In his final State of the Union address on Tuesday, President Obama suggested that Vice President Biden would lead what he called a “moonshot to cure cancer.”
It’s a noble goal. But it’s also over-optimistic. And that’s important to keep in mind when we’re designing treatments for a disease which claims an estimated 8 million lives around the world each year.
Cancer is different from many genetic diseases, such as sickle cell or Huntington’s, in that it is not linked with a few specific, identifiable genes. Instead it is the result of a whole bunch of mutations, tens of hundreds of tiny twists and pinches in our genes. These mutations are constantly changing and evolving, becoming increasingly resistant to our drugs. And genetics, of course, is not the only cause of cancer — environmental and behavioural factors matter.
Still, we’ve managed to curb the incidence of many types of cancer in the past few decades, either through behavioural changes (after 50 years of anti-tobacco campaigns in the US, for example, rates of lung cancer have plummeted) or vaccines (we can prevent new cases of human papillomavirus, which causes most cervical cancer, and Hepatitis B, which causes most cases of liver cancer). President Obama’s Precision Medicine Initiative aims to build on these efforts and treat existing cancers more efficiently.
There are even some types of cancer we can cure with surgery (in the case of some skin cancers) or a combination of several drugs and treatments (such as with some cases of Hodgkin’s lymphoma or leukemia).

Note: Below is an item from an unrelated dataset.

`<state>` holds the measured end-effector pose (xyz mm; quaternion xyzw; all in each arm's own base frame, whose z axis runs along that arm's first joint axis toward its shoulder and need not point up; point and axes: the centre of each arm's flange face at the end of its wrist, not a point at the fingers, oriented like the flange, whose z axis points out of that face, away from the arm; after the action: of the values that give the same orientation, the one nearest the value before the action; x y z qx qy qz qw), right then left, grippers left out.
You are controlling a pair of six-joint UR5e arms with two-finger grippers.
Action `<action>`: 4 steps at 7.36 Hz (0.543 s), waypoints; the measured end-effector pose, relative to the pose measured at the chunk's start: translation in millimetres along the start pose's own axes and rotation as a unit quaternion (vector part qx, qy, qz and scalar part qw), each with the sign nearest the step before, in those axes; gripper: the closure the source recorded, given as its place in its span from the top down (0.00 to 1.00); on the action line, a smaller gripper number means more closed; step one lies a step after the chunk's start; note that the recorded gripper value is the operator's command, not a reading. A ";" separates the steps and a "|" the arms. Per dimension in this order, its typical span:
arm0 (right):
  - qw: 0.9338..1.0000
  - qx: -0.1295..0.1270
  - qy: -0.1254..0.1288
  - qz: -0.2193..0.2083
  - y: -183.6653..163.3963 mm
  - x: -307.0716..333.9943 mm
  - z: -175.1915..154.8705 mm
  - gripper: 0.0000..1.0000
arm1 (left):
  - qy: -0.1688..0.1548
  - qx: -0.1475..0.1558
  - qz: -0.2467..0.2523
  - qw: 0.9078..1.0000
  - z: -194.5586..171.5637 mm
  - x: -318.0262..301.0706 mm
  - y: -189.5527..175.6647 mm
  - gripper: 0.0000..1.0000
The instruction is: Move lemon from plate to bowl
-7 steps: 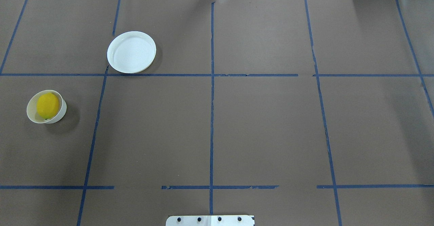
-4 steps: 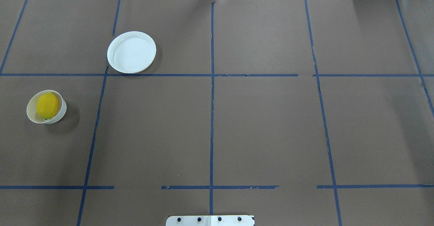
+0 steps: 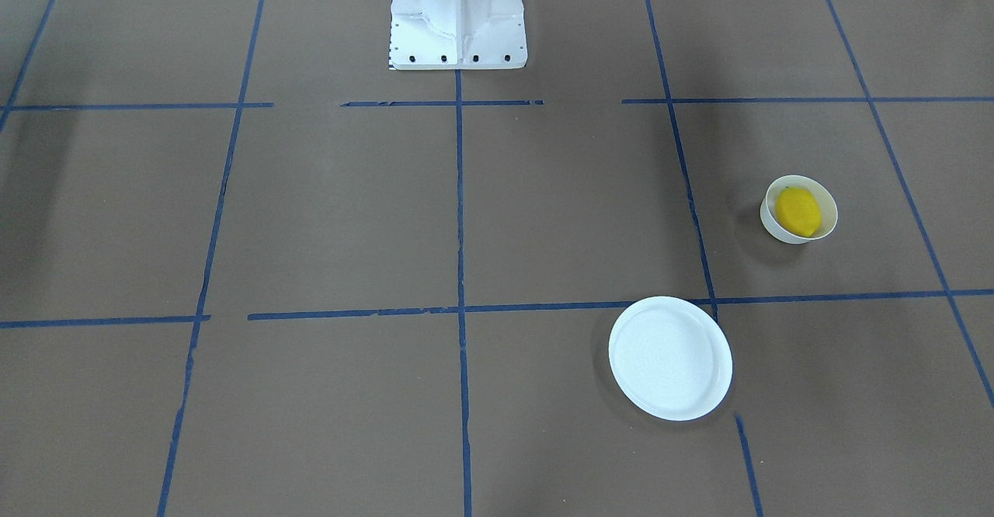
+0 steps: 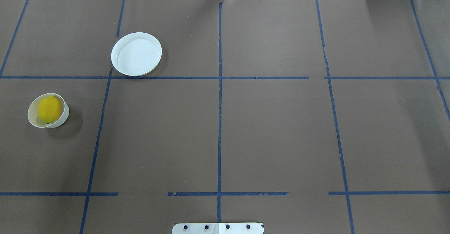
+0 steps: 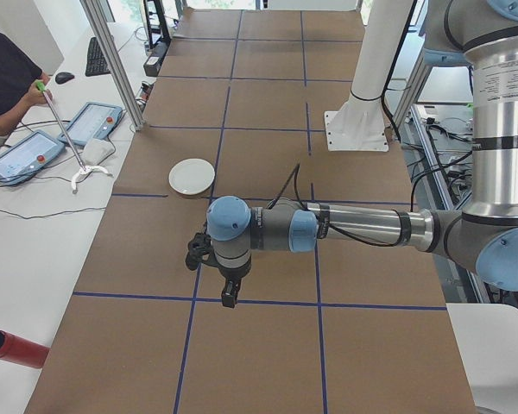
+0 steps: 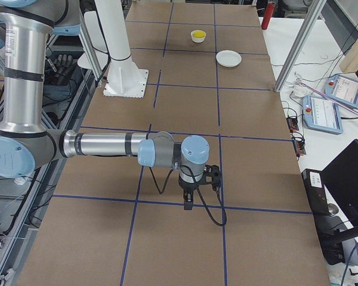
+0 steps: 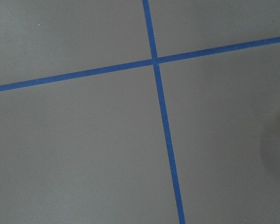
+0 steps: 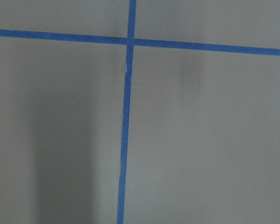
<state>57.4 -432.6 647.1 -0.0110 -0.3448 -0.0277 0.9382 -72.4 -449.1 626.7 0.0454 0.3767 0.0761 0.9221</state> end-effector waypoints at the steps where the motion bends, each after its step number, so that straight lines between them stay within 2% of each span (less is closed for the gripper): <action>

But there are still many types we can’t.
“There will be a sizable portion of cancers we can’t get rid of,” Harold Varmus, director of the National Cancer Institute, said at a talk last year at Columbia University. “We’re not going to eliminate cancer as a disease.”
To say each cancer tumour is unique would be an understatement. “Virtually every tumour looks different from every other tumour,” Varmus said. That makes designing drugs to beat them difficult. Many new treatments work only for a tiny subsection of patients, those with a specific subtype of one particular kind of cancer. These are exciting developments, but they don’t begin to move the needle on treating — not to mention curing — cancer as a whole.
Plus, among the various genes involved in cancer, some are what Varmus calls “drivers,” meaning they have an active role in spreading the disease throughout the body, while others are merely “passengers,” meaning they make only neutral changes to the genome.
Think of trying to design a net for a species of sea creature that constantly changes its size and shape (and also sometimes decides to live on land instead of in water).
No matter how advanced your net, some monsters will still be uncatchable.
As if that weren’t enough, some of the drugs used by doctors in recent decades can actually encourage the cancer to develop resistance to them. When cancer cells detect the presence of these “targeted drugs,” they do everything they can to survive, often mutating into forms that can’t be defeated by the drugs.
This doesn’t mean doctors and scientists are not making progress. They are. Still, cancer as a whole will probably never completely disappear — and that’s a reality of which we should be aware.